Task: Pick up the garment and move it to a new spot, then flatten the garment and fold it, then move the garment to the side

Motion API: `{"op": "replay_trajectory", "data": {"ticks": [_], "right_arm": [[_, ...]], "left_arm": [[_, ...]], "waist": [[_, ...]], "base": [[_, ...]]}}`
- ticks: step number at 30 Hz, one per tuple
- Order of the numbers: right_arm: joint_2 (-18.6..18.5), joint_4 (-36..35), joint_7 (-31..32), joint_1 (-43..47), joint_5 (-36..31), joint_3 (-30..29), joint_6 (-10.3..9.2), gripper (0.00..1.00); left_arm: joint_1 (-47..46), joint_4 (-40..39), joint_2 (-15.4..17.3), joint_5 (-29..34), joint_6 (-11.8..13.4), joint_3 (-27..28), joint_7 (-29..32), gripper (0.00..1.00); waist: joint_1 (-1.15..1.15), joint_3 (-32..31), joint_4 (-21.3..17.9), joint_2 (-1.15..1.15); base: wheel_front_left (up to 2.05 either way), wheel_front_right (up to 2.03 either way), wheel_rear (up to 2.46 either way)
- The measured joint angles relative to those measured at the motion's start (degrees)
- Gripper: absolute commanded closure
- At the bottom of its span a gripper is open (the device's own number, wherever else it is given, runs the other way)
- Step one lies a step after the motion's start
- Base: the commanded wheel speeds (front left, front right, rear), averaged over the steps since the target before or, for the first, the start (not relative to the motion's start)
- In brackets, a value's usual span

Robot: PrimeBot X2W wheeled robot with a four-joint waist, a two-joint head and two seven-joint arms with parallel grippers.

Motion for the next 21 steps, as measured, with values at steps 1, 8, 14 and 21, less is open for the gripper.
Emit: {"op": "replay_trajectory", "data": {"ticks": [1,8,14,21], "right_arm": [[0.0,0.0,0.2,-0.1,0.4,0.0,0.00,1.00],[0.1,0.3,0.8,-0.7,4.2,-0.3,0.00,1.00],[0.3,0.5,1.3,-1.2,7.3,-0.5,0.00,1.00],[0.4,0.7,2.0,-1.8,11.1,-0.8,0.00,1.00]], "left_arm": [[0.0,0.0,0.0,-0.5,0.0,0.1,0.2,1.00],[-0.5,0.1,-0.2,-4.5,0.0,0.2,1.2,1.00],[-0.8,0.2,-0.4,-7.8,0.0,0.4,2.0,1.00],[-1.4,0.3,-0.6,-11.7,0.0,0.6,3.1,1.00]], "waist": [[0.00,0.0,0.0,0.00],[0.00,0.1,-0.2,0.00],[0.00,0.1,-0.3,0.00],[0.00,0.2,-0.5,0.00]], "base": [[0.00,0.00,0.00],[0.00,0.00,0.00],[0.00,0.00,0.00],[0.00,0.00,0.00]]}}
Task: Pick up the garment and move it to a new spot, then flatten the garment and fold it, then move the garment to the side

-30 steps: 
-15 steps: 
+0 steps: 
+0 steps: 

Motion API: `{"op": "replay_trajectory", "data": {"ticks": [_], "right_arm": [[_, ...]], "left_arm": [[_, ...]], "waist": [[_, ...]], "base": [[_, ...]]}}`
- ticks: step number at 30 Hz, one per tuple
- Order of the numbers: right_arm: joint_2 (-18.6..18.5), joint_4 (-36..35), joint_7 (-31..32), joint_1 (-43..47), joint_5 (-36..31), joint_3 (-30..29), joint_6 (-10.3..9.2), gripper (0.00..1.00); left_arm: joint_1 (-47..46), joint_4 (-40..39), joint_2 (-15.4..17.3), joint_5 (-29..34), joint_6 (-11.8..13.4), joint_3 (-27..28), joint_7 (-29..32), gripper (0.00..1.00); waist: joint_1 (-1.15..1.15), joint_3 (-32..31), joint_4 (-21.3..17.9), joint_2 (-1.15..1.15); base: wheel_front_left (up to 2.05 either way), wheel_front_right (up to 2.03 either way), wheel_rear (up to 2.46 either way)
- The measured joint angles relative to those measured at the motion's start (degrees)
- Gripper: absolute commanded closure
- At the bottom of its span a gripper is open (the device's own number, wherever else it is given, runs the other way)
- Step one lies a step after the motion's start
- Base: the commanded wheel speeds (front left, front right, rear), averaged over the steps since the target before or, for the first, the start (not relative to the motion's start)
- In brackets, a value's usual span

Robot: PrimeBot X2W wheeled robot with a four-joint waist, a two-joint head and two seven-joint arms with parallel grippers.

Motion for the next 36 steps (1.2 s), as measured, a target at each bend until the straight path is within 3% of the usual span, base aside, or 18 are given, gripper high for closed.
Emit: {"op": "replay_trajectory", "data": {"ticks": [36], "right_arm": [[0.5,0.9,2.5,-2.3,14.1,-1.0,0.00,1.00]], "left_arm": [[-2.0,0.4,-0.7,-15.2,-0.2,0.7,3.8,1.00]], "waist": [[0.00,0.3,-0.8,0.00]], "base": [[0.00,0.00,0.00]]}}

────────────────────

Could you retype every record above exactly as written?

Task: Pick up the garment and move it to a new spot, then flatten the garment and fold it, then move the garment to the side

Motion API: `{"op": "replay_trajectory", "data": {"ticks": [_], "right_arm": [[_, ...]], "left_arm": [[_, ...]], "waist": [[_, ...]], "base": [[_, ...]]}}`
- ticks: step number at 30 Hz, one per tuple
- Order of the numbers: right_arm: joint_2 (-18.6..18.5), joint_4 (-36..35), joint_7 (-31..32), joint_1 (-43..47), joint_5 (-36..31), joint_3 (-30..29), joint_6 (-10.3..9.2), gripper (0.00..1.00); left_arm: joint_1 (-47..46), joint_4 (-40..39), joint_2 (-15.4..17.3), joint_5 (-29..34), joint_6 (-11.8..13.4), joint_3 (-27..28), joint_7 (-29..32), gripper (0.00..1.00); waist: joint_1 (-1.15..1.15), joint_3 (-32..31), joint_4 (-21.3..17.9), joint_2 (-1.15..1.15); base: wheel_front_left (up to 2.05 either way), wheel_front_right (up to 2.03 either way), wheel_rear (up to 2.46 either way)
- The measured joint angles relative to those measured at the motion's start (degrees)
- Gripper: absolute commanded closure
- At the bottom of its span a gripper is open (the device's own number, wherever else it is given, runs the other way)
- Step one lies a step after the motion's start
- Base: the commanded wheel speeds (front left, front right, rear), averaged over the steps since the target before or, for the first, the start (not relative to the motion's start)
- In brackets, a value's usual span

Robot: PrimeBot X2W wheeled robot with a four-joint waist, a two-joint head and two seven-joint arms with parallel grippers.

Motion for the next 21 steps, as measured, with values at steps 1, 8, 14 and 21, less is open for the gripper.
Emit: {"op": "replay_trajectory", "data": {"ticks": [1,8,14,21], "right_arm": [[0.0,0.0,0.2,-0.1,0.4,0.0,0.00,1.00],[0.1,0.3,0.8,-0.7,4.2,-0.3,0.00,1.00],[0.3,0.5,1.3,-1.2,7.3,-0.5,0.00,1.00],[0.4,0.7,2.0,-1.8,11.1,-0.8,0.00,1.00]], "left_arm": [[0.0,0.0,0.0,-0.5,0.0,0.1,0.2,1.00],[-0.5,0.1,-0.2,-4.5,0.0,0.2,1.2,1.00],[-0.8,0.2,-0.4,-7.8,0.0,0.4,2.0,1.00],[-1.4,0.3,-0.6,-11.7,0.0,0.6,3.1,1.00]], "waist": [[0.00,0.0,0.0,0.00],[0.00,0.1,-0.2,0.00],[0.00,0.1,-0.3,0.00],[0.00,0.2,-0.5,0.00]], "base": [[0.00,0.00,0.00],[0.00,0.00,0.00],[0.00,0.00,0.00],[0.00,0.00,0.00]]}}
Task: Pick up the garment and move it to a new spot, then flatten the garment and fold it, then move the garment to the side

-30 steps: 
-15 steps: 
+0 steps: 
+0 steps: 

Motion API: `{"op": "replay_trajectory", "data": {"ticks": [_], "right_arm": [[_, ...]], "left_arm": [[_, ...]], "waist": [[_, ...]], "base": [[_, ...]]}}`
- ticks: step number at 30 Hz, one per tuple
- Order of the numbers: right_arm: joint_2 (-18.6..18.5), joint_4 (-36..35), joint_7 (-31..32), joint_1 (-43..47), joint_5 (-36..31), joint_3 (-30..29), joint_6 (-10.3..9.2), gripper (0.00..1.00); left_arm: joint_1 (-47..46), joint_4 (-40..39), joint_2 (-15.4..17.3), joint_5 (-29..34), joint_6 (-11.8..13.4), joint_3 (-27..28), joint_7 (-29..32), gripper (0.00..1.00); waist: joint_1 (-1.15..1.15), joint_3 (-32..31), joint_4 (-21.3..17.9), joint_2 (-1.15..1.15); base: wheel_front_left (up to 2.05 either way), wheel_front_right (up to 2.03 either way), wheel_rear (up to 2.46 either way)
- The measured joint angles relative to those measured at the motion's start (degrees)
- Gripper: absolute commanded closure
- At the bottom of its span a gripper is open (the device's own number, wherever else it is given, runs the other way)
- Step one lies a step after the motion's start
- Base: the commanded wheel speeds (front left, front right, rear), averaged over the steps since the target before or, for the first, the start (not relative to the motion's start)
- In brackets, a value's usual span

Robot: PrimeBot X2W wheeled robot with a four-joint waist, a two-joint head and two seven-joint arms with parallel grippers.

Motion for the next 36 steps (1.2 s), as measured, a target at each bend until the straight path is within 3% of the usual span, base aside, or 18 are given, gripper high for closed.
Emit: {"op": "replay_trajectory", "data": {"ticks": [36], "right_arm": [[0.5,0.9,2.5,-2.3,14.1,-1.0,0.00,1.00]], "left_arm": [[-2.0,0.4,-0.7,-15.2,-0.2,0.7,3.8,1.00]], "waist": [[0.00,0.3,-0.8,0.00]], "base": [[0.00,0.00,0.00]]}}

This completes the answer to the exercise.